Yona Lunger, who is a part of his neighborhood watch group, was patrolling an area in Northeast Miami-Dade early Monday, July 28, 2014 when he found anti-semitic painting on the Tora V'Emunah temple at 1:30am in Miami, Fla.

By Cori Lippert , Staff Writer

A petition to recognize anti-Semitism as an independent category on the Office of Student Conflict Resolution bias report was unable to make the student referendum ballot.

The bias report does not allow students to mark anti-Semitism under a certain category, Moshe Gross, senior in LAS and one of the students behind the petition, said. Since Judaism is considered both a religion and an ethnicity, it does not fit under any certain category, which means it is considered as unknown to the University.

“Wanting to protect students against anti-Semitic attacks or anti-Semitism in general on campus is really important, but I think that this particular definition is really dangerous because it includes any negative targeting or negative critique of the Jewish state or the Israeli state,” Samantha Brotman, membership manager at Jewish Voice for Peace, said.

Many Jewish students on campus will be recorded as anti-Semitic under this definition because there are many Jewish students on campus who have legitimate criticisms of Israel. This could limit the academic freedom of students on campus, Brotman said.

Gross said the University does not track exactly how many incidents involving anti-Semitism have happened, if they are significant or if we need to do something about it.

He said one incident that stuck out to him is the vandalization of the Chabad Menorah. He said the Menorah has been vandalized multiple times, which led to the Illini Chabad Center for Jewish Life getting a new one.
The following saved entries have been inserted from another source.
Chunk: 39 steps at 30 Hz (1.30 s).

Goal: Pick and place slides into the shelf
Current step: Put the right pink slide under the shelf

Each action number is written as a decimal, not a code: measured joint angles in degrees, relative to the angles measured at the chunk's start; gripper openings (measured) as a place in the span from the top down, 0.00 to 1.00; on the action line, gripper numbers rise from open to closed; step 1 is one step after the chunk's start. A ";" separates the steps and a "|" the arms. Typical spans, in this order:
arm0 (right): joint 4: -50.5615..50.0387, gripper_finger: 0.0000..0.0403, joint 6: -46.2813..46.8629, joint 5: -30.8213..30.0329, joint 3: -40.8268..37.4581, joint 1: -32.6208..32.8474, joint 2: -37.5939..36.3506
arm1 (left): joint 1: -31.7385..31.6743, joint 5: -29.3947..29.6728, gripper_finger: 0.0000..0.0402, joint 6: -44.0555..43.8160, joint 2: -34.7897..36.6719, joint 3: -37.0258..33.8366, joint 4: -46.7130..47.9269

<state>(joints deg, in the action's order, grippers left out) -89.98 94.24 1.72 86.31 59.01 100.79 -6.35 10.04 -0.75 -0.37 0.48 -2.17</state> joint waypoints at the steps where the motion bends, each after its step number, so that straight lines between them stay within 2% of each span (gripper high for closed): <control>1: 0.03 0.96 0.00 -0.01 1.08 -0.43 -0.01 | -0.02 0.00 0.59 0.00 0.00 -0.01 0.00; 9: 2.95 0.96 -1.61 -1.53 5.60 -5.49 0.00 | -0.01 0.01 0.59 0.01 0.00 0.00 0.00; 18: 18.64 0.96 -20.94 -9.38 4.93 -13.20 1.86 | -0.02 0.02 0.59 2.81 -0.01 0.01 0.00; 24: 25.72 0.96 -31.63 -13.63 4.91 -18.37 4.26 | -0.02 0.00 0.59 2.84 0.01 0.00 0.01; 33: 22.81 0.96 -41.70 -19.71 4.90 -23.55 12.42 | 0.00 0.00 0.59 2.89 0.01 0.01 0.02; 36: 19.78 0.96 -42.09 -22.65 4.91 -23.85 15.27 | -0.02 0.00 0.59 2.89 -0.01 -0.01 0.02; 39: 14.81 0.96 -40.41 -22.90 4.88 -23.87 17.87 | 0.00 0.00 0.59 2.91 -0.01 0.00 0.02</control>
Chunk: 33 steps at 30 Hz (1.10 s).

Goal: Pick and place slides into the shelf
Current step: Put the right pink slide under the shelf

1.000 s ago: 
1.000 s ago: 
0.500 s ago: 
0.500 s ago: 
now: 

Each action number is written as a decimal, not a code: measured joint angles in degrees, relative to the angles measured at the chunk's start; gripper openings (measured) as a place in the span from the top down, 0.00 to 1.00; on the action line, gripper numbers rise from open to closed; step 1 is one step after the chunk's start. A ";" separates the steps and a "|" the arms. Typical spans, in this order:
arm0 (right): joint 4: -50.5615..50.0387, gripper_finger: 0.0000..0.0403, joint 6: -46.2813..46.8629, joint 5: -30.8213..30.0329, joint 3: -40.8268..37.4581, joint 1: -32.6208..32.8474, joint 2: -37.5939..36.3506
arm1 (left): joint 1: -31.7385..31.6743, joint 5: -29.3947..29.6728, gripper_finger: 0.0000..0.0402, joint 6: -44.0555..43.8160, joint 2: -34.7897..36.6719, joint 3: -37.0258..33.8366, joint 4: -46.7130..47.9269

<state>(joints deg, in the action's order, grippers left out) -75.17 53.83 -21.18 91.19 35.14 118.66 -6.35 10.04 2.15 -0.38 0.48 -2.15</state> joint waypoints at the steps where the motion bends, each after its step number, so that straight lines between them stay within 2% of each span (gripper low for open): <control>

“I am hoping that it’s not that common and you don’t have those things that often, but at the end of the day we don’t necessarily know that because we haven’t really been tracking that,” Gross said.

This petition is not really about Israel entirely, Gross said. It is more about the overarching theme of anti-Semitism.

According to the Bias Assessment and Response Team website, BART will gather any additional information on the report, review it and determine what steps should be taken. They will then design a response plan based on the information gathered.

The BART team may respond to reported incidents with an educational conversation, mediation, education referrals, resolution agreements or refer it to other offices or programs. Any report that violates the student code will be sent to the Student Discipline System.

If there were other specific categories on the bias report list, such as anti-black racism, islamophobia, homophobia and transphobia, then it is okay to say anti-Semitism is a missing part of the list, Brotman said.

“(However), define it as what anti-Semitism is – discrimination against or mistreatment of Jews for being Jewish. Spreading conspiracy theories about Jews controlling the world, Jews controlling the media, Jews controlling the finances of the banks of the world, that is anti-Semitic,” Brotman said. “Israel is a state, not a religion, it should be held accountable as a state, not a religion.”

Brotman said the report itself may need to be reworked if anti-Semitic acts can not be reported as religious discrimination.

This petition failed to get enough signatures due to a number of reasons, Gross said. They also attempted to go through the Illinois Student Government, but was unable to get it added to the meeting schedule in time.